Data validation and generation are of paramount importance in the railways, in order to ensure safety at the system level.
Several studies/works have been conducted the past years:
- Verification tool development, by RATP, initally based on PredicateB predicate calculus engine (part of Brama Event-B model animator), then completed by the ProB model-checker;
- data validation conducted by Siemens Transportation Systems, relying on the ProB model-checker, during the DEPLOY european project;
- data validation and generation conducted by Alstom Transportation Systems, relying on the ProB model-checker, and leading to the creation of a new kind of Atelier B project: data validation/generation.
Data validation consists in ensuring that metro line exploitation data (such as track topology, equipement psotionning, etc.) comply with a given corpus of signalling rules. This data, uploaded on board safety critcal devices, directly contribute to the safety of the whle system and should be validated as such. This validation has been mainly manual because of the large set of data to manipulate (up to 100,000 data chunks and several hundreds rules).

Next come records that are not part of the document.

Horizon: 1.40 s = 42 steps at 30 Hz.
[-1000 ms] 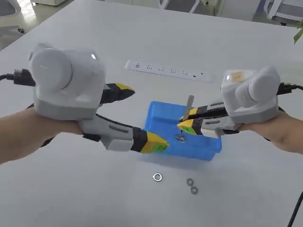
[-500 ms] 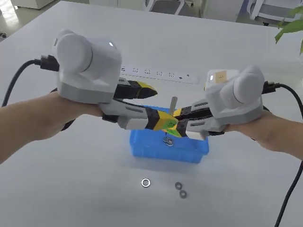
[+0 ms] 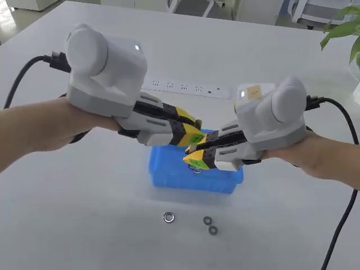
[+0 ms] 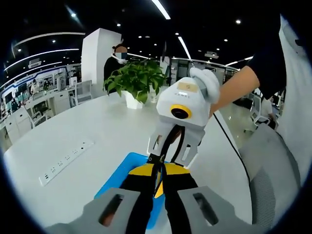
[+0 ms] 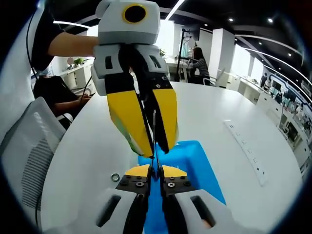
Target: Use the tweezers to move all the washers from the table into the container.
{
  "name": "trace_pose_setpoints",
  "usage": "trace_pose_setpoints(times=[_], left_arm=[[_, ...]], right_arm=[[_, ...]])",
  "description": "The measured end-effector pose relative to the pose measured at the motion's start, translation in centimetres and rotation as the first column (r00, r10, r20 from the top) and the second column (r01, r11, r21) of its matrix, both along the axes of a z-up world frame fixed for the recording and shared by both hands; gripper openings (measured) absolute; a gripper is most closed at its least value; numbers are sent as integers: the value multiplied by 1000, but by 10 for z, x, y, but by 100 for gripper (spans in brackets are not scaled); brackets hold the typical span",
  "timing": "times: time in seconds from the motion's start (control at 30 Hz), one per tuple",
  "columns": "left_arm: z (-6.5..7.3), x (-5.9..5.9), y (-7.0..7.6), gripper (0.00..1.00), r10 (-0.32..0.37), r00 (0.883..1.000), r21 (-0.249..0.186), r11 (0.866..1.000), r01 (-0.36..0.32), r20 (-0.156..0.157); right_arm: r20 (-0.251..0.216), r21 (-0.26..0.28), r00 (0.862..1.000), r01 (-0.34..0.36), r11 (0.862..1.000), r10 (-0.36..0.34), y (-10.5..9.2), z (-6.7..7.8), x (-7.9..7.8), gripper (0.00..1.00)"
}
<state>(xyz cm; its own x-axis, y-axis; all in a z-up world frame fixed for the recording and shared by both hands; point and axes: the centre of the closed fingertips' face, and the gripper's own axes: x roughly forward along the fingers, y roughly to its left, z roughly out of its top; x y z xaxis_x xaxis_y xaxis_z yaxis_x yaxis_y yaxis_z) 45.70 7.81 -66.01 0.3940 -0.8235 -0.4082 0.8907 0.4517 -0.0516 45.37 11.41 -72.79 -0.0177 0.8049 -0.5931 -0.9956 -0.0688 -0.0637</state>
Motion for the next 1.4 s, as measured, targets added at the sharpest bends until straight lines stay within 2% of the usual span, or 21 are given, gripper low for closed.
trace_pose_setpoints(times=[0.07, 0.2, 0.23, 0.3, 0.33, 0.43, 0.47, 0.53, 0.6, 0.67, 0.7, 0.8, 1.1, 1.23, 1.3, 1.4], left_arm=[[1, 1, 0, 9, -2, 1000, 0, 1000, 2, 1], [0, 1, 0, 8, -30, 999, 38, 999, 30, 10], [0, 2, 0, 8, -28, 999, 45, 999, 27, 21], [1, 2, 0, 7, -74, 994, 82, 994, 67, 85], [2, 0, -1, 6, -126, 982, 113, 987, 111, 141], [3, -1, -1, 5, -107, 989, 99, 990, 97, 100], [4, -1, 0, 5, -111, 989, 101, 990, 101, 99], [3, 0, 1, 5, -116, 987, 121, 987, 103, 108], [3, 0, 1, 5, -113, 988, 120, 988, 100, 107], [4, 1, 1, 5, -114, 987, 121, 988, 100, 111], [6, 2, 1, 5, -114, 987, 118, 988, 100, 116], [10, 5, 0, 5, -110, 986, 103, 990, 97, 123], [16, 9, 1, 5, -118, 981, 125, 987, 99, 155], [20, 6, -2, 5, -129, 979, 123, 986, 110, 157], [24, 3, -2, 5, -124, 981, 103, 989, 109, 152], [24, 0, -1, 5, -132, 978, 123, 986, 113, 161]], right_arm=[[1, 0, 1000, -9, 1000, 9, 0, 1, -1, 8], [10, -10, 1000, -21, 1000, 21, 1, 0, -1, 8], [10, -10, 1000, -21, 1000, 21, 1, 0, 0, 8], [14, -10, 1000, -18, 1000, 18, 2, 0, 1, 8], [13, -9, 1000, -14, 1000, 14, 2, 1, 3, 8], [-11, -9, 1000, -21, 1000, 21, 2, 3, -2, 9], [-5, -9, 1000, -21, 1000, 21, 3, 3, -2, 9], [25, -20, 999, -22, 1000, 23, 3, 3, -2, 10], [27, -21, 999, -18, 1000, 19, 3, 4, -1, 11], [83, -17, 996, -24, 1000, 25, 4, 6, 3, 12], [90, -11, 996, -25, 1000, 26, 4, 7, 3, 12], [84, -12, 996, -20, 1000, 21, 4, 8, 5, 17], [85, 0, 996, 30, 1000, -30, -1, 11, 9, 36], [75, 1, 996, 52, 999, -52, -9, 10, 8, 45], [62, 11, 996, 65, 998, -65, -11, 12, 7, 48], [50, 38, 995, 83, 996, -85, -15, 17, 3, 54]])
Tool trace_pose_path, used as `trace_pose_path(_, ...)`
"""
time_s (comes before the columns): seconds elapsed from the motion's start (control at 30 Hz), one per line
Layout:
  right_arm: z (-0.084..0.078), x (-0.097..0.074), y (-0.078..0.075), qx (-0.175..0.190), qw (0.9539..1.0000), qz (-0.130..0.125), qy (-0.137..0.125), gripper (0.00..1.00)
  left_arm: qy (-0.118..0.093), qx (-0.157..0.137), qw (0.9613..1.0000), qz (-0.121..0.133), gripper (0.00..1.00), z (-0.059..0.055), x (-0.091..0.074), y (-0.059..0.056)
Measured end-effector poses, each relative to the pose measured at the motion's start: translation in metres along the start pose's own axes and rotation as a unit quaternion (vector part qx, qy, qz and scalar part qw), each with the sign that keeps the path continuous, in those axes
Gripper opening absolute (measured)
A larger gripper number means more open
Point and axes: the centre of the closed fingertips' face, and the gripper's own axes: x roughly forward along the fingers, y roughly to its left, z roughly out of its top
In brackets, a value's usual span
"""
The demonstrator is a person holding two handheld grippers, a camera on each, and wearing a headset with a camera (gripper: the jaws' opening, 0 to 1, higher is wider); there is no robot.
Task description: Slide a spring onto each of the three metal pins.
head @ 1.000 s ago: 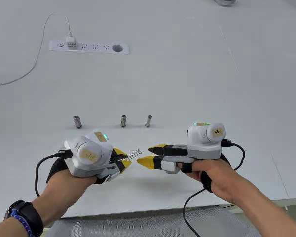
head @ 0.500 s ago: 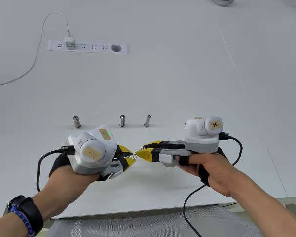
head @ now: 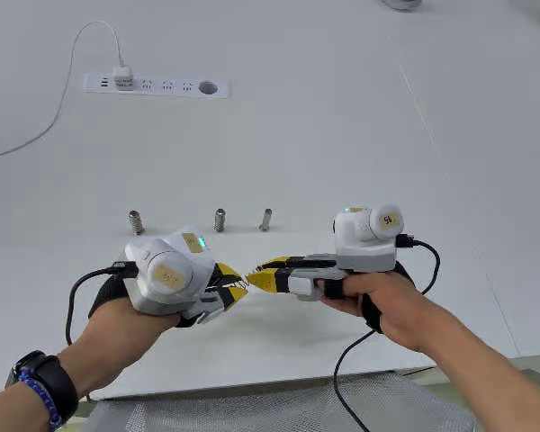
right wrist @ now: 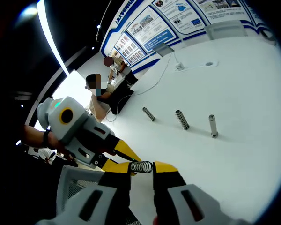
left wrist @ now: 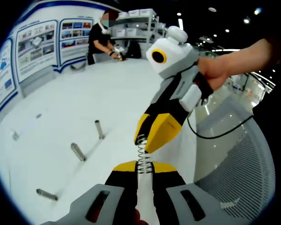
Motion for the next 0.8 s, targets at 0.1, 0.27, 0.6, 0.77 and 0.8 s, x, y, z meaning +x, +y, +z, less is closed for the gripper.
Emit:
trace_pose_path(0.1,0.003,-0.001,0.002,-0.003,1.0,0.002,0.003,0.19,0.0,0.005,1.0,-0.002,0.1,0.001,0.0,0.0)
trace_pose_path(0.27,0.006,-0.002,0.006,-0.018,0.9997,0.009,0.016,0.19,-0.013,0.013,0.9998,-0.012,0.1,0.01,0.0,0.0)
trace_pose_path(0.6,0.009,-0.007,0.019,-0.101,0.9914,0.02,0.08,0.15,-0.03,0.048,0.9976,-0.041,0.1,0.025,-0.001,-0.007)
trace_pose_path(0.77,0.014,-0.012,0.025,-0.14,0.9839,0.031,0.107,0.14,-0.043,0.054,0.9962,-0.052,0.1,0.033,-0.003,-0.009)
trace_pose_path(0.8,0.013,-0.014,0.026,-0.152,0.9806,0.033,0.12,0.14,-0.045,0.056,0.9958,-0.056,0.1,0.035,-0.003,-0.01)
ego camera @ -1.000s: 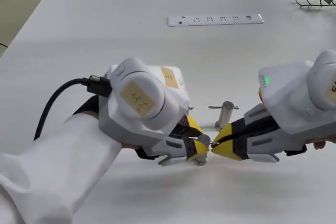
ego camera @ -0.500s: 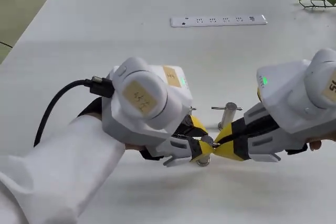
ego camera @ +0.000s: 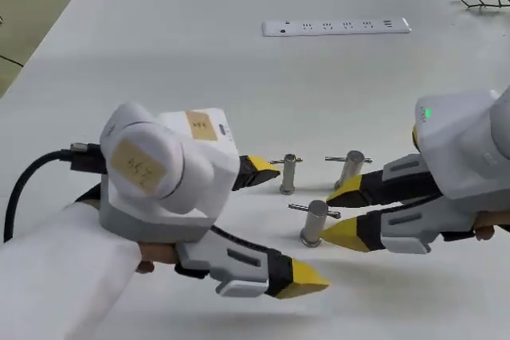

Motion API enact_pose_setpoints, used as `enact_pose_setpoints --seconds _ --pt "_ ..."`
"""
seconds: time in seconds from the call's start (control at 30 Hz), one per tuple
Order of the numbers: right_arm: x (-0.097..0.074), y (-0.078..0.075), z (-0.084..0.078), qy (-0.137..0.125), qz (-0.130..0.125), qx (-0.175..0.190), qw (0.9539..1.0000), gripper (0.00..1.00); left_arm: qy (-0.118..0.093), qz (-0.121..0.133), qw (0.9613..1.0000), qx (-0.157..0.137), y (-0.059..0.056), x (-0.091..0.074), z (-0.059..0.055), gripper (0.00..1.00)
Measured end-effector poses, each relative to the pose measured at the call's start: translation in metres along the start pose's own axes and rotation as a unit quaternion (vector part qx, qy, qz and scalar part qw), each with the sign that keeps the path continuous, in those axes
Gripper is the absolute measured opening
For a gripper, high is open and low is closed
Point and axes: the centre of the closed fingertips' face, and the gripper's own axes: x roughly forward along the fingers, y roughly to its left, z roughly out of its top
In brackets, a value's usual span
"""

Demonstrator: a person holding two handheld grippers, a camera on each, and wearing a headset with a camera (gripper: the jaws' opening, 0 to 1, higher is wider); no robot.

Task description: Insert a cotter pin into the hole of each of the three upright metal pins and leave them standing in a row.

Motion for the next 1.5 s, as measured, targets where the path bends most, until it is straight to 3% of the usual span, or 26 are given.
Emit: enact_pose_setpoints --seconds 0.07,0.2,0.37,0.73,0.87,0.93,1.0,1.13,1.23,1.33,1.5 --pt "0.003 0.001 0.002 -0.006 -0.003 0.009 0.9999 0.2 -0.007 -0.002 0.9996 -0.026 -0.004 -0.003 -0.003 0.87" --pt "0.009 0.0 0.008 -0.027 -0.013 0.029 0.9991 0.19 -0.011 0.003 0.9992 -0.039 -0.005 -0.008 -0.009 0.89" --pt "0.013 -0.003 0.009 -0.035 -0.019 0.038 0.9985 0.17 -0.011 0.007 0.9987 -0.049 -0.006 -0.01 -0.011 0.92" --pt "0.015 -0.006 0.006 -0.026 -0.026 0.021 0.9991 0.1 -0.009 0.024 0.9977 -0.063 -0.001 -0.014 -0.017 0.93" --pt "0.013 -0.007 0.007 -0.024 -0.033 -0.011 0.9991 0.08 -0.005 0.027 0.9974 -0.067 -0.001 -0.015 -0.02 0.92" --pt "0.012 -0.006 0.006 -0.01 -0.023 -0.042 0.9988 0.08 -0.003 0.032 0.9975 -0.063 0.0 -0.016 -0.021 0.9" --pt "0.012 -0.004 0.006 -0.009 -0.012 -0.044 0.9989 0.08 -0.007 0.034 0.997 -0.07 -0.001 -0.016 -0.019 0.91" --pt "0.0 -0.004 0.01 -0.026 0.012 -0.069 0.9972 0.08 -0.016 0.038 0.9964 -0.074 0.0 -0.018 -0.014 0.91" --pt "-0.013 -0.009 0.003 -0.028 0.025 -0.08 0.9961 0.08 -0.022 0.038 0.9957 -0.081 0.0 -0.019 -0.011 0.91" --pt "-0.024 -0.016 -0.004 -0.021 0.028 -0.082 0.996 0.08 -0.031 0.042 0.9948 -0.087 0.001 -0.021 -0.008 0.91" --pt "-0.044 -0.04 -0.025 -0.005 0.015 -0.067 0.9977 0.08 -0.035 0.05 0.9934 -0.097 0.001 -0.025 -0.009 0.91"
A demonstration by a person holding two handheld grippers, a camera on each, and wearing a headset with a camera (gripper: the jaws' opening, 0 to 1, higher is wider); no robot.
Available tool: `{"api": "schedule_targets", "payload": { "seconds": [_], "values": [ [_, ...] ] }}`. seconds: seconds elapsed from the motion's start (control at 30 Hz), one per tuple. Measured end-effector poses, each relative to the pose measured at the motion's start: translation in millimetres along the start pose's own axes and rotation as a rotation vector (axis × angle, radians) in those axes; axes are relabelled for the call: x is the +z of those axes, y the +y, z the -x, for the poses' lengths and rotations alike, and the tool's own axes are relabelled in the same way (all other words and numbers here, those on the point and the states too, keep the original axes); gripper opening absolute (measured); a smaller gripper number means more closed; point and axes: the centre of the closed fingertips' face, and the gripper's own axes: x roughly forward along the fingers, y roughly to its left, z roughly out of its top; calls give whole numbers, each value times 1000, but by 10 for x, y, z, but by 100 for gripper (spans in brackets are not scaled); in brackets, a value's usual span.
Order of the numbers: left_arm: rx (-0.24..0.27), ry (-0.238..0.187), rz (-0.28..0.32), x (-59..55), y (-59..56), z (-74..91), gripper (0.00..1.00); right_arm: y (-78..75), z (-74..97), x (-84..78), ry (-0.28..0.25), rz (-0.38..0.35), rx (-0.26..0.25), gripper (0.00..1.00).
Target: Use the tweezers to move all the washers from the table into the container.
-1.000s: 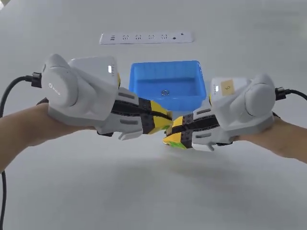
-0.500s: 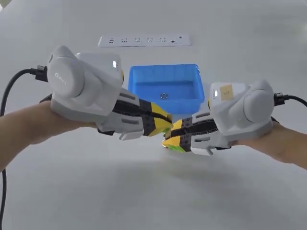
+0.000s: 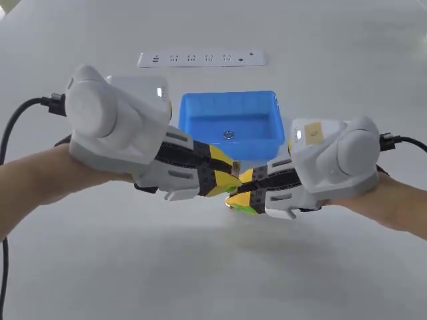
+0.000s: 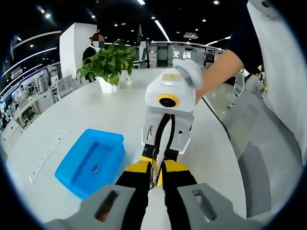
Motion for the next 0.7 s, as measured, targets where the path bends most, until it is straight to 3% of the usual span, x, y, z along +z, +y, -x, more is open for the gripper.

Progress made in the domain of model-checking (and by ProB in particular) has enabled the building of data models, based on the B mathematical language, and their automated verification against large data sets, in few hours (compared to several months when performed by humans), with a slightly better level of confidence in the results obtained.
From a technical point of view, data models and data to validate are transformed in a B model that feeds ProB, with the objective of:
- verifying that data are compatible with data model. ProB is able to provide all counter-examples, if any;
- generate some data, if the data model is partly instanciated (some values are missing).
Data validation can be inserted in any development cycle, including the B development cycle.